■ **INSTRUCTIONS FOR THE TASK**
Transcribe the records word for word, beginning with the first line and ending with the line that contains "Please trace the"; include nothing else.

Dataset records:
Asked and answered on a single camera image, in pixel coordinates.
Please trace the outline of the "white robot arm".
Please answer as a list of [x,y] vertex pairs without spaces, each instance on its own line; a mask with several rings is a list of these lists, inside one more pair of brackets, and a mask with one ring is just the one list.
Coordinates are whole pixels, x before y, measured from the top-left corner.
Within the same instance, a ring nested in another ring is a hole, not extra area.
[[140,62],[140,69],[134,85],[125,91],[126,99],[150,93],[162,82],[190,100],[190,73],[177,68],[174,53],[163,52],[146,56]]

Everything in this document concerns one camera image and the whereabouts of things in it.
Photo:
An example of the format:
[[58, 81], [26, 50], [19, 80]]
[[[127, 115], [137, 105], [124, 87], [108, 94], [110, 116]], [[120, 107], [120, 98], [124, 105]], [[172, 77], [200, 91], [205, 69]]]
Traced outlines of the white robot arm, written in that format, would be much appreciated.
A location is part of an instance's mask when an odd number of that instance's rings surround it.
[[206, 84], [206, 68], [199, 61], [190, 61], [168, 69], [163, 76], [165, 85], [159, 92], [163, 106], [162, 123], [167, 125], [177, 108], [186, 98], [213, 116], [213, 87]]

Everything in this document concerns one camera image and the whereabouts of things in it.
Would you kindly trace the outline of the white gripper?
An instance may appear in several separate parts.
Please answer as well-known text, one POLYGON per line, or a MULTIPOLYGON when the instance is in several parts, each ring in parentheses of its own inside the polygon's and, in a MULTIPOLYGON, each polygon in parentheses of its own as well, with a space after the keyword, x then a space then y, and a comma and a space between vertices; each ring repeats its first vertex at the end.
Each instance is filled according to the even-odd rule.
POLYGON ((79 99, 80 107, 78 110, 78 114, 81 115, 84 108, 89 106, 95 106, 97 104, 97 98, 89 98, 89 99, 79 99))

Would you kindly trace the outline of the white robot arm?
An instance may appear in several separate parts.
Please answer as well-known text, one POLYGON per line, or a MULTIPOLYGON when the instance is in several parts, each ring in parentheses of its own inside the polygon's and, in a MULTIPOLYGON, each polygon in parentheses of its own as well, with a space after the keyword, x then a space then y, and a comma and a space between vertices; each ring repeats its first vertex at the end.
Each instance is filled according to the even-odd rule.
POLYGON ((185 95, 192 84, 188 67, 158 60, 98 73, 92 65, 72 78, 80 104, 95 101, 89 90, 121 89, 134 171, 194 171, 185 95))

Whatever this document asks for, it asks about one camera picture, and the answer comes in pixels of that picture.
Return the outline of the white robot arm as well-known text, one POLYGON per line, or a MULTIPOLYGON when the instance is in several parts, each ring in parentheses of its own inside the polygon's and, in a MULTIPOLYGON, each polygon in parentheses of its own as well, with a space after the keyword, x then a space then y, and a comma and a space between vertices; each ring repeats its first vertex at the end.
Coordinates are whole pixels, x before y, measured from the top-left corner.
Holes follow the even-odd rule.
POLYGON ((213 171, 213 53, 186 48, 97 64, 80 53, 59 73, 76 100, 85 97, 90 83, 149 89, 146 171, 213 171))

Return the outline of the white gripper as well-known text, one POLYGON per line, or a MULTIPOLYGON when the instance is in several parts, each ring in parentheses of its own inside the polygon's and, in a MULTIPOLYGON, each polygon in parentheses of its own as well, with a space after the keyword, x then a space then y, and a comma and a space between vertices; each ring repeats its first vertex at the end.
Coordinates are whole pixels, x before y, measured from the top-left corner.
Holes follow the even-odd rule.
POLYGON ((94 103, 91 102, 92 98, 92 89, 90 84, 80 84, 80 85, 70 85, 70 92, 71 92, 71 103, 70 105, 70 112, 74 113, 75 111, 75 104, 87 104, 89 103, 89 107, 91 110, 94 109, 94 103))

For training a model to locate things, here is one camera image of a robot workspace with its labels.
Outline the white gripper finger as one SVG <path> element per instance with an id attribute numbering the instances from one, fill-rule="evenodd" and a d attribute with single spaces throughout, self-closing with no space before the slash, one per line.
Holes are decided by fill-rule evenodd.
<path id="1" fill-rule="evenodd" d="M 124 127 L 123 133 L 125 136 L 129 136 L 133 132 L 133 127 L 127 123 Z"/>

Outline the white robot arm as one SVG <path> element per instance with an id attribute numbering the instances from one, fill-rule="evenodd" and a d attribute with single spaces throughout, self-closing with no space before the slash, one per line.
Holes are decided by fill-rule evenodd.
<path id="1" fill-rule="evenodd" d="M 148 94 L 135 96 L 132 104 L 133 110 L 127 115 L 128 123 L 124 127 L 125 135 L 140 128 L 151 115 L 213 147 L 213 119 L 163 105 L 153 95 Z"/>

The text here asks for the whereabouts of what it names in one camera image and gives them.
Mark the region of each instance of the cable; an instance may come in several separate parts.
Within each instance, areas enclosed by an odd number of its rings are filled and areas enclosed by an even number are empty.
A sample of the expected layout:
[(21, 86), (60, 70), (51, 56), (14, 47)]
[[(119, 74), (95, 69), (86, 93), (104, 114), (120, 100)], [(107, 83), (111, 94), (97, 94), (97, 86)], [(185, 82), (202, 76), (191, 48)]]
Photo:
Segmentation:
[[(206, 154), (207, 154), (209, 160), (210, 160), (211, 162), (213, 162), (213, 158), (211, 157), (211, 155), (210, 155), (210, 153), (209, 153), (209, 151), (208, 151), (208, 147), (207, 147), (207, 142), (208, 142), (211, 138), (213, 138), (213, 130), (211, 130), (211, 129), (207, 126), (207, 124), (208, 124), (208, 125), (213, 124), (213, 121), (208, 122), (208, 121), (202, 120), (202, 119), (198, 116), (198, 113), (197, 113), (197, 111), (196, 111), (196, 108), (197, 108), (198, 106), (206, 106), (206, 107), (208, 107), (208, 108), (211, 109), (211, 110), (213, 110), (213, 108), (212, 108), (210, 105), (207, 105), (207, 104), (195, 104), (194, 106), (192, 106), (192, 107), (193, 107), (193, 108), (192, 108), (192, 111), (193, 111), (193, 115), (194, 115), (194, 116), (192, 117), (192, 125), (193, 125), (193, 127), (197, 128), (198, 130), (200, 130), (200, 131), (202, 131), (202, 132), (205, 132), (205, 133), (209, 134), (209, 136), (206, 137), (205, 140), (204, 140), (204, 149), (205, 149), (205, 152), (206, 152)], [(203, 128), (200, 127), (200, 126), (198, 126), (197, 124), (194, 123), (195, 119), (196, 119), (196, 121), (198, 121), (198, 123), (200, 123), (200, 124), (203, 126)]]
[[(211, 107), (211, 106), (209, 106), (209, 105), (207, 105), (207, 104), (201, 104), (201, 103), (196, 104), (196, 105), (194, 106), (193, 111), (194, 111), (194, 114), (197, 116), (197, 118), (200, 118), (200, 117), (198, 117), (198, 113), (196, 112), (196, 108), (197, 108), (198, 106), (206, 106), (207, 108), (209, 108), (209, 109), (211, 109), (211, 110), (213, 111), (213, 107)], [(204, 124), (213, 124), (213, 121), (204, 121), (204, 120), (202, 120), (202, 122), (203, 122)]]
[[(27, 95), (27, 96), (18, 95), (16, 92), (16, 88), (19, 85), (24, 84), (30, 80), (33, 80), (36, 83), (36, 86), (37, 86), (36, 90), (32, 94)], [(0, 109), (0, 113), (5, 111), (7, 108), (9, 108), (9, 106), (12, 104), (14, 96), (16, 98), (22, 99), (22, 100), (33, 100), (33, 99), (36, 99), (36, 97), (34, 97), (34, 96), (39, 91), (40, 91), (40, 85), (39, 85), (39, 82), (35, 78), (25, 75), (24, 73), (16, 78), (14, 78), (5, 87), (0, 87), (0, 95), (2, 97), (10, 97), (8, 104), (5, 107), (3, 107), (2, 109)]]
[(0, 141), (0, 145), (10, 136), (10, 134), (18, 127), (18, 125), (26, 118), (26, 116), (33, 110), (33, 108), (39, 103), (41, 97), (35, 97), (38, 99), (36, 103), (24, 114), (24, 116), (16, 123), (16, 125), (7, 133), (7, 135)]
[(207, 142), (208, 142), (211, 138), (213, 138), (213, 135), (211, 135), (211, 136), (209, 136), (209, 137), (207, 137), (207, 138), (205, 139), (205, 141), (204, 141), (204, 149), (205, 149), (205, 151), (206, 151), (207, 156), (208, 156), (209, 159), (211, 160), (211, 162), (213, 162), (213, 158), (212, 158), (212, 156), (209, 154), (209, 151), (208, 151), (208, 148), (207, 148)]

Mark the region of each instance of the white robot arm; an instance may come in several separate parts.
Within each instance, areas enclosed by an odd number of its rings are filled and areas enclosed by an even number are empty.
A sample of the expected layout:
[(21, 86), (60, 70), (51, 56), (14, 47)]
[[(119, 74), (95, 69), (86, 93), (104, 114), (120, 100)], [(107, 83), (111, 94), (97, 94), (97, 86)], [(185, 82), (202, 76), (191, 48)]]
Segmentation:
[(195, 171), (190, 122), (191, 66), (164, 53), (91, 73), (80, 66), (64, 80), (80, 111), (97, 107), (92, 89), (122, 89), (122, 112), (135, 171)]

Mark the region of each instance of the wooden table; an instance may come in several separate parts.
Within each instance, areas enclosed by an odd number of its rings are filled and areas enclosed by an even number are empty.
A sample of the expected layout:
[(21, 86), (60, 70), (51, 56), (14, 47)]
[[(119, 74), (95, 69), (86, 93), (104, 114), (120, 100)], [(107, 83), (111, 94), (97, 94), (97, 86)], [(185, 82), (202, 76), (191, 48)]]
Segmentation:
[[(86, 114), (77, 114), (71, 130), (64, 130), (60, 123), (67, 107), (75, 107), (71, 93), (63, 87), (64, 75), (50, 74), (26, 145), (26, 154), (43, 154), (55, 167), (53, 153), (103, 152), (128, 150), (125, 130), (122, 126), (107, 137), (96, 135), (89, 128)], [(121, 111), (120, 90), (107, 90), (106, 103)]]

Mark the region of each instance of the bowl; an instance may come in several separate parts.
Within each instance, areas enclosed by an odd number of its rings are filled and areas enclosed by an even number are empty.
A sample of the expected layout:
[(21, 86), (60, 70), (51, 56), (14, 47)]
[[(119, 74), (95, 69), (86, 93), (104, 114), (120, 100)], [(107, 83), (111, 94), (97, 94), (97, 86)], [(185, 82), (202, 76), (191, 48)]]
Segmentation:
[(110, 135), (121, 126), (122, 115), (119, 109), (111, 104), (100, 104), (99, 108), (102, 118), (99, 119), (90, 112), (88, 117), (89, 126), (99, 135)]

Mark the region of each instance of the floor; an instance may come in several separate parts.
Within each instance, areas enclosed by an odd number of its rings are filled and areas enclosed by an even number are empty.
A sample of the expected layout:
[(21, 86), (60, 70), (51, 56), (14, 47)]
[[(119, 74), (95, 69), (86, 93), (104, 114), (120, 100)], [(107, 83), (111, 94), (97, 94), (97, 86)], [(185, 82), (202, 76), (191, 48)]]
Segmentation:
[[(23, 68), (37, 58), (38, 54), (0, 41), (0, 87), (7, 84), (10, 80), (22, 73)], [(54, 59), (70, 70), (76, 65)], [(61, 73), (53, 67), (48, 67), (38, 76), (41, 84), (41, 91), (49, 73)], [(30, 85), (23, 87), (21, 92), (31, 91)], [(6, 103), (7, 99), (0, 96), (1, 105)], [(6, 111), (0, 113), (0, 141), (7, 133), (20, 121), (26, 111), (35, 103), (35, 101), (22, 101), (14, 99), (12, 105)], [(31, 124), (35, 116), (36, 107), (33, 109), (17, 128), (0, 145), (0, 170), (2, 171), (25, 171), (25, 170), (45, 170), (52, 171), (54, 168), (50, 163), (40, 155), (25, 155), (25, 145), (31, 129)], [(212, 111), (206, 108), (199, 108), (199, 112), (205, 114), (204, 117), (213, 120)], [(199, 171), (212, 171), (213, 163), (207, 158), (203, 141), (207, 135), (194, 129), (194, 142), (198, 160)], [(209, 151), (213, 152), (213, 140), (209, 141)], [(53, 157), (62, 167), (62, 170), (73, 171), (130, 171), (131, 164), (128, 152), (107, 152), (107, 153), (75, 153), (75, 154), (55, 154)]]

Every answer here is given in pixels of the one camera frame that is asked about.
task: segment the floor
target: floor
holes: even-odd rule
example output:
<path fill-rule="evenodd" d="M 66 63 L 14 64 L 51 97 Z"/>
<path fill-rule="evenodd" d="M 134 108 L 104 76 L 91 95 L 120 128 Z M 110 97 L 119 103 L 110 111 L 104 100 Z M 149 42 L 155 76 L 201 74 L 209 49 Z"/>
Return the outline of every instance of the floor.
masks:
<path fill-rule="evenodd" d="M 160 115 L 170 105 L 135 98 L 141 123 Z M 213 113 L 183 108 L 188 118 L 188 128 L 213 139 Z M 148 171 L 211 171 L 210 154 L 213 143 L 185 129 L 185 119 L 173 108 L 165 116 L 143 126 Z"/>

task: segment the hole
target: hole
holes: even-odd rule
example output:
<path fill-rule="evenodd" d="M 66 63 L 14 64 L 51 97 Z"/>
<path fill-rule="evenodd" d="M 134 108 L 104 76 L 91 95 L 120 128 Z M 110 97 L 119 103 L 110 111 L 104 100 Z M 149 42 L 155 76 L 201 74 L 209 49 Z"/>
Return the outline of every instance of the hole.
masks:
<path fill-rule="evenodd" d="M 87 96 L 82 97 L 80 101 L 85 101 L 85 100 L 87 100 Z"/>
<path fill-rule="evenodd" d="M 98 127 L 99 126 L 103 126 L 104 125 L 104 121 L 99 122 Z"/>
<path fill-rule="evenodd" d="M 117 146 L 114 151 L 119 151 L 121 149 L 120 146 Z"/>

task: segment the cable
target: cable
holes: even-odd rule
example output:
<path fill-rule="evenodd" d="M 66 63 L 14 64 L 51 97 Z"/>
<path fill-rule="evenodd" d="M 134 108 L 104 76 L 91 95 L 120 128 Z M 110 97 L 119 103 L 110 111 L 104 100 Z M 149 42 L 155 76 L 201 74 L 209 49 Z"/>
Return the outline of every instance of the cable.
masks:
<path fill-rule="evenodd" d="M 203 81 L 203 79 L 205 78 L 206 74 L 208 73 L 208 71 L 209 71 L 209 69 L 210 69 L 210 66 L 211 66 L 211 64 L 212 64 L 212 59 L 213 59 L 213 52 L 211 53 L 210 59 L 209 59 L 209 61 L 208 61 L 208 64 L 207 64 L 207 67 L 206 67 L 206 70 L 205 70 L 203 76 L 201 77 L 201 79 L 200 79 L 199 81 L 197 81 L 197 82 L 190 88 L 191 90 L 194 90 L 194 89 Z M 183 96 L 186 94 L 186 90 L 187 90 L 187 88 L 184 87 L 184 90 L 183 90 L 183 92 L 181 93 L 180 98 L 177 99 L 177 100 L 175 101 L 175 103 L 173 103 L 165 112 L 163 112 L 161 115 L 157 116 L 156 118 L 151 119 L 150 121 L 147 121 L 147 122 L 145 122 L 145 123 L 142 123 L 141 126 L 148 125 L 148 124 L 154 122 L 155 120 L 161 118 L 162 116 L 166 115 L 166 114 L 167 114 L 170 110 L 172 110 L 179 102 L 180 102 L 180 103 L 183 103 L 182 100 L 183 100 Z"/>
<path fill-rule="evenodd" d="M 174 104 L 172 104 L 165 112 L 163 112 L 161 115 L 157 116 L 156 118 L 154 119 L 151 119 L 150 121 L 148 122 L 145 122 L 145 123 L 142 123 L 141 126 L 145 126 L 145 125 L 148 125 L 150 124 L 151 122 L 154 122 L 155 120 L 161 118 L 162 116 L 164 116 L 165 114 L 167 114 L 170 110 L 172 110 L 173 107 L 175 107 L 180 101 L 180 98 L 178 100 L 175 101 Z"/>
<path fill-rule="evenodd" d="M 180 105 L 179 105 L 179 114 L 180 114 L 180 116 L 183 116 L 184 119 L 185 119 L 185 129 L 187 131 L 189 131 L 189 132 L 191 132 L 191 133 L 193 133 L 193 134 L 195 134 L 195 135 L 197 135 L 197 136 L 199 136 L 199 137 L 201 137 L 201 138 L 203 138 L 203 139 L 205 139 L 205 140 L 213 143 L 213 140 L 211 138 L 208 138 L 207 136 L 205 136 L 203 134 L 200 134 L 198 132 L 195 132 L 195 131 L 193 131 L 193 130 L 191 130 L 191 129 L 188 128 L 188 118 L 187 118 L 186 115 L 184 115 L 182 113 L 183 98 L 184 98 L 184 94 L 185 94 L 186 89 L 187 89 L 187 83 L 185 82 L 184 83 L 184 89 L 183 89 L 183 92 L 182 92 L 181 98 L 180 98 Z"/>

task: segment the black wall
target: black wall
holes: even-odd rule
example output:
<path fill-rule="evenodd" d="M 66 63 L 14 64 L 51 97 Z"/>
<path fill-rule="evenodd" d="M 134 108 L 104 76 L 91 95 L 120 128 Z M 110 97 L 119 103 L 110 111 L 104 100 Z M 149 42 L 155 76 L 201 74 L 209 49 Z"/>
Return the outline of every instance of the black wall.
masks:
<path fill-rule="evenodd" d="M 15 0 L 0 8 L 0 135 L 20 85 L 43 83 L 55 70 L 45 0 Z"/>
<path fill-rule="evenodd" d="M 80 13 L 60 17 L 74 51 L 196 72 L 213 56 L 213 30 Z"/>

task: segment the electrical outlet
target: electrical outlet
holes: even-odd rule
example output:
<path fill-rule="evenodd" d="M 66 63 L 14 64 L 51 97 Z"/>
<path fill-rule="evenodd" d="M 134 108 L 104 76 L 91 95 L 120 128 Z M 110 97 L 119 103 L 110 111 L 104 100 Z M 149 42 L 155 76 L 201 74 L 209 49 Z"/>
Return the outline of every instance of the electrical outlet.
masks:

■ **SOLUTION**
Asked and answered on a single camera image, in pixel coordinates.
Please trace the outline of the "white robot arm".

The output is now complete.